Trotzdem, die Skepsis bleibt. Ein genauerer Blick auf die Liste macht klar, dass die neue Transparenz lückenhaft ist. So müssen die Professoren nicht deklarieren, wenn ihr Lehrstuhl von Privaten gesponsert ist. Auch eine vorübergehende Beratungstätigkeit für Firmen darf verschwiegen werden – egal, wie viel Geld sie einbringt. Ohnehin fehlen Angaben zu Geldsummen in der Aufstellung gänzlich. Schliesslich sind Privatdozenten und anderes Unipersonal nicht erfasst – obwohl sie manchmal wichtige Leitungsfunktionen innehaben.

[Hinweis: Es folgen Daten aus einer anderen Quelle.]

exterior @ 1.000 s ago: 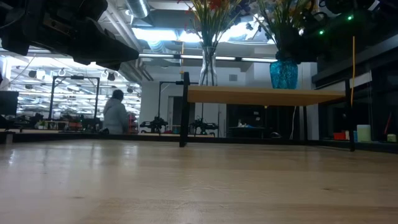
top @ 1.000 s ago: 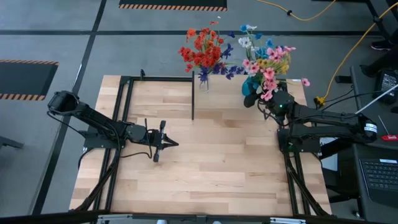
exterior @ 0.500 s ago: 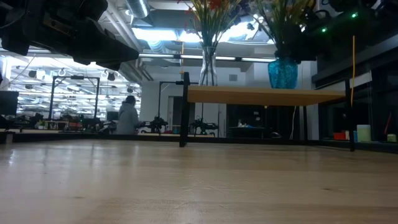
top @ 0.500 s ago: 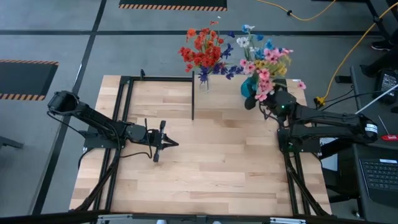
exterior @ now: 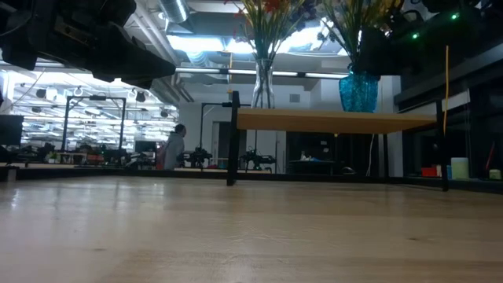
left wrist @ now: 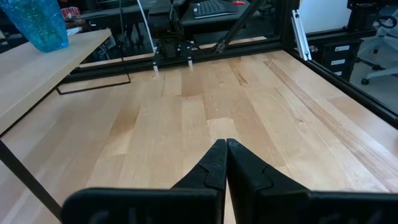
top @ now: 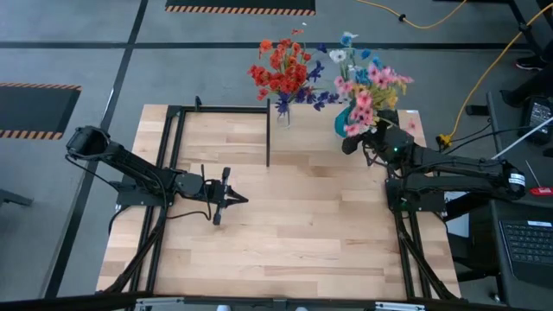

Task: Pick and place flowers into a vace then onto a shelf
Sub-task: Put the blue vase with the flowers on the shelf, then return to Home Position

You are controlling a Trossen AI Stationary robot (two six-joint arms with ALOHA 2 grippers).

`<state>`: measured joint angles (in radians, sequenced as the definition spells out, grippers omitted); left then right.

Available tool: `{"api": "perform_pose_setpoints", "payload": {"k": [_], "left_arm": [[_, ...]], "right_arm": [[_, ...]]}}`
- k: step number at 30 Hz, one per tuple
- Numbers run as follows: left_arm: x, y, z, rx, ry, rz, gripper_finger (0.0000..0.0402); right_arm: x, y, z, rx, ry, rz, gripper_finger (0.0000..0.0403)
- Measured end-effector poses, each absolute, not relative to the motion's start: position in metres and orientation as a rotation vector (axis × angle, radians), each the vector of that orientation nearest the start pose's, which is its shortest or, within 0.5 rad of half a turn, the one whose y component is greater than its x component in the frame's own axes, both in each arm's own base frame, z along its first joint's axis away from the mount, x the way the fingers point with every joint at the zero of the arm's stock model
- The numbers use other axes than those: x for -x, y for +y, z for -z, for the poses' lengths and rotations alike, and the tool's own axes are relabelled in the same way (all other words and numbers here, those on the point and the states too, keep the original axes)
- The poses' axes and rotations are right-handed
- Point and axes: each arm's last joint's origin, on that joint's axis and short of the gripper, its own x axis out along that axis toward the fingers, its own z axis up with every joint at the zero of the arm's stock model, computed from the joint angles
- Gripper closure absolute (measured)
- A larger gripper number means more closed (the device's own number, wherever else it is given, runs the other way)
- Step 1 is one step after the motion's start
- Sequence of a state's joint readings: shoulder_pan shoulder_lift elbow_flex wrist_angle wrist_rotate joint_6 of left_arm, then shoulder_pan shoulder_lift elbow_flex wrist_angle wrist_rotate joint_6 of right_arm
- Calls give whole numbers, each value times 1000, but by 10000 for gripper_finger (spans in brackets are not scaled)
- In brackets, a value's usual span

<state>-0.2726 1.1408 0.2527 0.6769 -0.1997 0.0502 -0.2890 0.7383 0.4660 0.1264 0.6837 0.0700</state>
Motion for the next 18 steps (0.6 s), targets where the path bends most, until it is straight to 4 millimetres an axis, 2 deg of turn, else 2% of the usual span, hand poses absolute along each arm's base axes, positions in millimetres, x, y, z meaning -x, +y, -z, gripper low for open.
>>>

Ein Vergleich mit den Zahlungen der Pharmaindustrie an Ärzte, die diese vergangenen Sommer teilweise offengelegt hat, zeigt: Im Bereich Medizin beziehen auch Nichtprofessoren manchmal anständige Honorare von Dritten. Das ist nicht grundsätzlich verwerflich. Generell muss im Einzelfall beurteilt werden, ob eine Interessenbindung problematisch ist. Doch halbherzige Transparenz macht misstrauisch. Und das sollte der Universität zu denken geben. Vertrauen ist wichtig, um die Geldflüsse vom Staat und die Lehr- und Forschungsfreiheit auch für die Zukunft zu sichern.

Die Universität sollte den eingeschlagenen Weg weitergehen. Denn bei aller Kritik, es ist verdienstvoll, dass sie den ersten Schritt nun gemacht hat. Die Schwesterhochschule in Zürich, die ETH, geht da zum Beispiel viel weniger weit. Ihre Liste zu Nebenerwerben der Professoren ist viel weniger detailliert und nur auf Anfrage erhältlich. Andere Schweizer Hochschulen verfügen gar nicht über solche Angaben. Sie sollten dem Vorbild der Universität Zürich folgen.